• What to produce: Repeat the listing that follows exactly, please.

• Data:
※ ※ ※
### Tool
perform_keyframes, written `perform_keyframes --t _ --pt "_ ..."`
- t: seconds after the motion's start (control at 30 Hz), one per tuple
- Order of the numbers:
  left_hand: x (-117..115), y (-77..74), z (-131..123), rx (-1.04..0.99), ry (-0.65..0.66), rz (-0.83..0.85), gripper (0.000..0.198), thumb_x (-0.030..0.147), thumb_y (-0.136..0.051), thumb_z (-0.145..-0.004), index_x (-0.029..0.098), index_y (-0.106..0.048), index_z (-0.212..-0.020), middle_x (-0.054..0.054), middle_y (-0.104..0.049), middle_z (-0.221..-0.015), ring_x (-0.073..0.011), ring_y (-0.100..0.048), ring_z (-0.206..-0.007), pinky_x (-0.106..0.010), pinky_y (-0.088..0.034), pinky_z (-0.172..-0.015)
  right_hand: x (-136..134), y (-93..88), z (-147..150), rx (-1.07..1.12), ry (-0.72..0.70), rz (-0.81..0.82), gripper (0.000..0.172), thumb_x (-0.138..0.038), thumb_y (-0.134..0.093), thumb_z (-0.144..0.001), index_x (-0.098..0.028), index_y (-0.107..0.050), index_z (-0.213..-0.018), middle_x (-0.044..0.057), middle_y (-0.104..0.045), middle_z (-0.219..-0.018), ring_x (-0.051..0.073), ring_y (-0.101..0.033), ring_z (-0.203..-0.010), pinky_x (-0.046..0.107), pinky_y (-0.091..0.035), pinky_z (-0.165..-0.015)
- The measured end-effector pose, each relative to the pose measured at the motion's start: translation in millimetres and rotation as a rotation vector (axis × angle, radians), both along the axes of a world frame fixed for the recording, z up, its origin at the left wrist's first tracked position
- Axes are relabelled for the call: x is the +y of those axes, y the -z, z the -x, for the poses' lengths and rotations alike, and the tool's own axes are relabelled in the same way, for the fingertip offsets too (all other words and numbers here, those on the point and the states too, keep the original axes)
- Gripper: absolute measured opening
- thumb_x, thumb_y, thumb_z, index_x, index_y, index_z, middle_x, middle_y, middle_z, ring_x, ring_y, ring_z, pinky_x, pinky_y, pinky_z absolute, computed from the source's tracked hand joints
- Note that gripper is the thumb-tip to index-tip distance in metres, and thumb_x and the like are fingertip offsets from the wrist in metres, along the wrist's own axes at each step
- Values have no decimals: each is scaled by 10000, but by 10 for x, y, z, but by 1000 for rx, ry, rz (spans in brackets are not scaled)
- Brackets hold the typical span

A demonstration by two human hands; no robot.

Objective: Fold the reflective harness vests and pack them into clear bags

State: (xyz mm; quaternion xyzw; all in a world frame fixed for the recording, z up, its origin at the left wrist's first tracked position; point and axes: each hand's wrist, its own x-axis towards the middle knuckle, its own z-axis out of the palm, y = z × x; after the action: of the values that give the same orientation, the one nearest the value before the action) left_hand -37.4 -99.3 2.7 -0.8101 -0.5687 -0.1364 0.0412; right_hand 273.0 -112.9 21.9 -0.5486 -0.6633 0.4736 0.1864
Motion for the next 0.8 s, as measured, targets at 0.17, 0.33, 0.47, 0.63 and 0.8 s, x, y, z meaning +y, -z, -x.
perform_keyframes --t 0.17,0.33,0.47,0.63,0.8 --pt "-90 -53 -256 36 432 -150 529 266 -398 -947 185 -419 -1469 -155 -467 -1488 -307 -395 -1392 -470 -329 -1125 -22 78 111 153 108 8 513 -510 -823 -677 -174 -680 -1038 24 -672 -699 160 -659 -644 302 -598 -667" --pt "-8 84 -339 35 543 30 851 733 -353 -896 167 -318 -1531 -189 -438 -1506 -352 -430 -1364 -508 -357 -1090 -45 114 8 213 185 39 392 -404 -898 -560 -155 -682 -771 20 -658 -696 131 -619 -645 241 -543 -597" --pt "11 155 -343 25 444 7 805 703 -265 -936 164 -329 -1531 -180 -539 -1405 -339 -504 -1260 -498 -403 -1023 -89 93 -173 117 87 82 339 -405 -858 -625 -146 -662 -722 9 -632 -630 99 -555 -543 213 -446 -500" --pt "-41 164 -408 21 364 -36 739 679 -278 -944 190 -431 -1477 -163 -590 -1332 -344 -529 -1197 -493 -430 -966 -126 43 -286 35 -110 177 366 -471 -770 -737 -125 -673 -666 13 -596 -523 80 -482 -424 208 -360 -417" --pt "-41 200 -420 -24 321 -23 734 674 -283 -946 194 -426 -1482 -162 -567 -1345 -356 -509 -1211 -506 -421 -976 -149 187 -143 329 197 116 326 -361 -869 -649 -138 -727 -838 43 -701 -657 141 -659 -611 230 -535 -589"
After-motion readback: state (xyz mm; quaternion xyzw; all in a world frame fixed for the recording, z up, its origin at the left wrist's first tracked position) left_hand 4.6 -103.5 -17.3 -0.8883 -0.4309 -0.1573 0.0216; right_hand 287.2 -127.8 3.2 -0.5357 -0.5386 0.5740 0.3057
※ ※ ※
• Result for this task:
### Tool
perform_keyframes, written `perform_keyframes --t _ --pt "_ ..."`
- t: seconds after the motion's start (control at 30 Hz), one per tuple
- Order of the numbers:
  left_hand: x (-117..115), y (-77..74), z (-131..123), rx (-1.04..0.99), ry (-0.65..0.66), rz (-0.83..0.85), gripper (0.000..0.198), thumb_x (-0.030..0.147), thumb_y (-0.136..0.051), thumb_z (-0.145..-0.004), index_x (-0.029..0.098), index_y (-0.106..0.048), index_z (-0.212..-0.020), middle_x (-0.054..0.054), middle_y (-0.104..0.049), middle_z (-0.221..-0.015), ring_x (-0.073..0.011), ring_y (-0.100..0.048), ring_z (-0.206..-0.007), pinky_x (-0.106..0.010), pinky_y (-0.088..0.034), pinky_z (-0.172..-0.015)
  right_hand: x (-136..134), y (-93..88), z (-147..150), rx (-1.07..1.12), ry (-0.72..0.70), rz (-0.81..0.82), gripper (0.000..0.172), thumb_x (-0.138..0.038), thumb_y (-0.134..0.093), thumb_z (-0.144..0.001), index_x (-0.098..0.028), index_y (-0.107..0.050), index_z (-0.213..-0.018), middle_x (-0.044..0.057), middle_y (-0.104..0.045), middle_z (-0.219..-0.018), ring_x (-0.051..0.073), ring_y (-0.101..0.033), ring_z (-0.203..-0.010), pinky_x (-0.046..0.107), pinky_y (-0.091..0.035), pinky_z (-0.165..-0.015)
- The measured end-effector pose, each relative to the pose measured at the motion's start: translation in millimetres and rotation as a rotation vector (axis × angle, radians), both along the axes of a world frame fixed for the recording, z up, its origin at the left wrist's first tracked position
- Axes are relabelled for the call: x is the +y of those axes, y the -z, z the -x, for the poses' lengths and rotations alike, and the tool's own axes are relabelled in the same way, for the fingertip offsets too (all other words and numbers here, those on the point and the states too, keep the original axes)
- Gripper: absolute measured opening
- thumb_x, thumb_y, thumb_z, index_x, index_y, index_z, middle_x, middle_y, middle_z, ring_x, ring_y, ring_z, pinky_x, pinky_y, pinky_z absolute, computed from the source's tracked hand joints
- Note that gripper is the thumb-tip to index-tip distance in metres, and thumb_x and the like are fingertip offsets from the wrist in metres, along the wrist's own axes at each step
- Values have no decimals: each is scaled by 10000, but by 10 for x, y, z, but by 1000 for rx, ry, rz (spans in brackets are not scaled)
- Brackets hold the typical span

A demonstration by two human hands; no robot.

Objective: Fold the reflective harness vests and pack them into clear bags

State: (xyz mm; quaternion xyzw; all in a world frame fixed for the recording, z up, its origin at the left wrist's first tracked position; point and axes: each hand's wrist, its own x-axis towards the middle knuckle, its own z-axis out of the palm, y = z × x; after the action: of the values that give the same orientation, the one nearest the value before the action) left_hand -37.4 -99.3 2.7 -0.8101 -0.5687 -0.1364 0.0412; right_hand 273.0 -112.9 21.9 -0.5486 -0.6633 0.4736 0.1864
Motion for the next 0.8 s, as measured, targets at 0.17, 0.33, 0.47, 0.63 and 0.8 s, x, y, z meaning +y, -z, -x.
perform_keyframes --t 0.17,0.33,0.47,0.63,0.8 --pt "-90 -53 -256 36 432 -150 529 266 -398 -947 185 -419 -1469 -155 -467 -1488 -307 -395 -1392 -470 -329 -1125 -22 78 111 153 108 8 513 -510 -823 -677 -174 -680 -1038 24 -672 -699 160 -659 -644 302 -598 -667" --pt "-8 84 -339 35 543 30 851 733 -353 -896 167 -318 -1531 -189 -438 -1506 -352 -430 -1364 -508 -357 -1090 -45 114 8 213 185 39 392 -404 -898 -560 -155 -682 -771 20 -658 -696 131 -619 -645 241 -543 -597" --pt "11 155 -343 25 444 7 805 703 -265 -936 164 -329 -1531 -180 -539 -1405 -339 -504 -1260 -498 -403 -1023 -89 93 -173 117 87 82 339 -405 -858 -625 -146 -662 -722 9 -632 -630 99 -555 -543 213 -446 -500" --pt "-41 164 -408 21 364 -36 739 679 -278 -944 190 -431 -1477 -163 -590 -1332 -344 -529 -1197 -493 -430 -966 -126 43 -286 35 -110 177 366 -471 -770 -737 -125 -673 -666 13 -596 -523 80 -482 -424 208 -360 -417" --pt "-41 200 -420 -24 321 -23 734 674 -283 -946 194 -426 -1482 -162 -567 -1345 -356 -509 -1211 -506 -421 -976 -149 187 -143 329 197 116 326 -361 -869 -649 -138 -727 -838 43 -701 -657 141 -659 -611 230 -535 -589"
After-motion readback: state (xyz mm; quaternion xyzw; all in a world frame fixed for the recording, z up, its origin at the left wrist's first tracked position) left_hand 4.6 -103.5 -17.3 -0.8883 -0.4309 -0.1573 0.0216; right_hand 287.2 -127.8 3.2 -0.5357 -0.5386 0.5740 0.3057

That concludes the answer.